The next morning the storm had entirely blown over. When they met at breakfast, Titmouse, as Gammon had known would be the case, was all submission and respect; in fact, it was evident that he was thoroughly frightened by what had fallen from Gammon, but infinitely more so by the manner in which he had spoken over-night. Gammon, however, preserved for some little time the haughty air with which he had met Titmouse; but a few words of the latter, expressing deep regret for what he had said through having drunk too much—poor little soul!—over-night, and his unqualifyingly submitting to every one of the requisitions which had been insisted on by Mr. Gammon—quickly dispersed the cloud settled on that gentleman's brow, when he entered the breakfast-room.

"Now, my dear Mr. Titmouse," said he, very graciously, "you show yourself the gentleman I always took you for—and I forget, forever, all that passed between us, so unpleasantly, last night. I am sure it will never be so again: for now we entirely understand each other?"

"Oh yes—'pon my life—quite entirely!" replied Titmouse, meekly, with a crestfallen air.

Soon after breakfast they adjourned, at Gammon's request, to the billiard-room; where, though that gentleman knew how to handle a cue, and Titmouse did not, he expressed great admiration for Titmouse's play, and felt great interest in being shown by him how to get a ball, now and then, into each pocket at one stroke, a masterly manœuvre in which Titmouse succeeded two or three times, and Gammon not once, during their hour's play. Upon that occasion had occurred the conversation in which Titmouse made the suggestion we have already heard of, viz. that Gammon should immediately clap the screw upon Aubrey, with a view to squeezing out of him at least sufficient to pay the £10,000 bond, and their bill of costs, immediately; and Titmouse urged Gammon at once to send Aubrey packing after Yahoo to York Castle, as an inducement to an early settlement of the remainder.

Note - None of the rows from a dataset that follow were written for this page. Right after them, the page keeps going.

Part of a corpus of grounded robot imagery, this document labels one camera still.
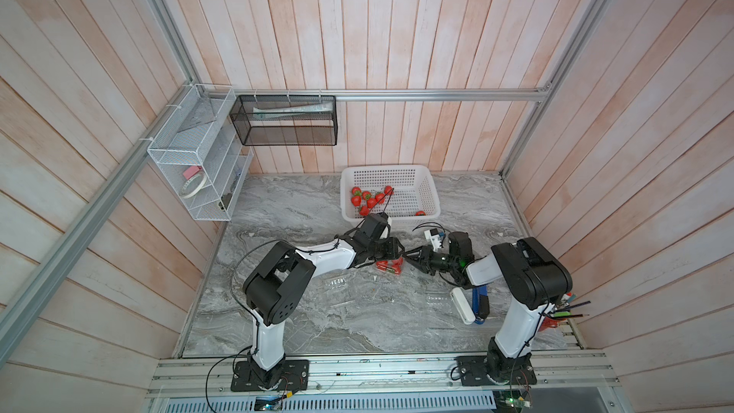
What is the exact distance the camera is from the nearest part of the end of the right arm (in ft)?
2.59

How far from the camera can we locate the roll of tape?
0.79 meters

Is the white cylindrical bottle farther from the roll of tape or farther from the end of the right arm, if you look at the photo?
the roll of tape

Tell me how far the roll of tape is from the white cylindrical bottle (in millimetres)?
815

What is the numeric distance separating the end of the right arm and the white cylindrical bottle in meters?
0.08

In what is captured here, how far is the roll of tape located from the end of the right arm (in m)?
0.65

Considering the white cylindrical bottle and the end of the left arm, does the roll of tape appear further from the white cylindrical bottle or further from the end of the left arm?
the white cylindrical bottle

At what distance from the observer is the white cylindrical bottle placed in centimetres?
82

Gammon, however, assured Mr. Titmouse, that in all probability Mr. Aubrey had not a couple of thousand pounds in the world.

"Well, that will do to begin with," said Titmouse, "and the rest must come, sooner or later—eh, by Jove?"

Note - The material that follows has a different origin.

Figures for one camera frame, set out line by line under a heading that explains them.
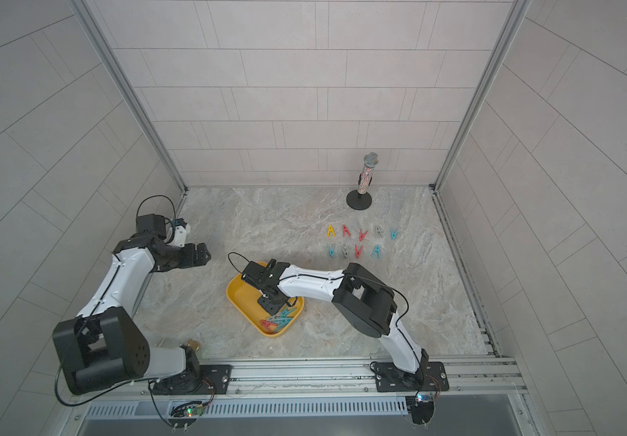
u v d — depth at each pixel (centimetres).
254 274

"Leave him to me, my dear Titmouse, or rather to Mr. Quirk—who'll wring him before he's done with him, I warrant you! But, in the mean while, if I work day and night, I will relieve you from this claim of Mr. Quirk: for, in fact, I have little or no real interest in the matter."

"You'll take a slapping slice out of the bond, eh? Aha, Mr. Gammon!—But what were you saying you'd do for me?"

"I repeat, that I am your only disinterested friend, Mr. Titmouse; I shall never see a hundred pounds of what is going into Mr. Quirk's hands; who, I must say, however," added Gammon, with sudden caution, "has richly earned what he's going to get—but—to say the truth, by following my directions throughout. I was saying, however, that I had hit upon a scheme for ridding you of your difficulties. Though you have only just stepped into your property, and consequently people are very shy of advancing money on mortgage, if you'll only keep quiet, and leave the affair entirely to me, I will undertake to get you a sum of possibly twenty thousand pounds."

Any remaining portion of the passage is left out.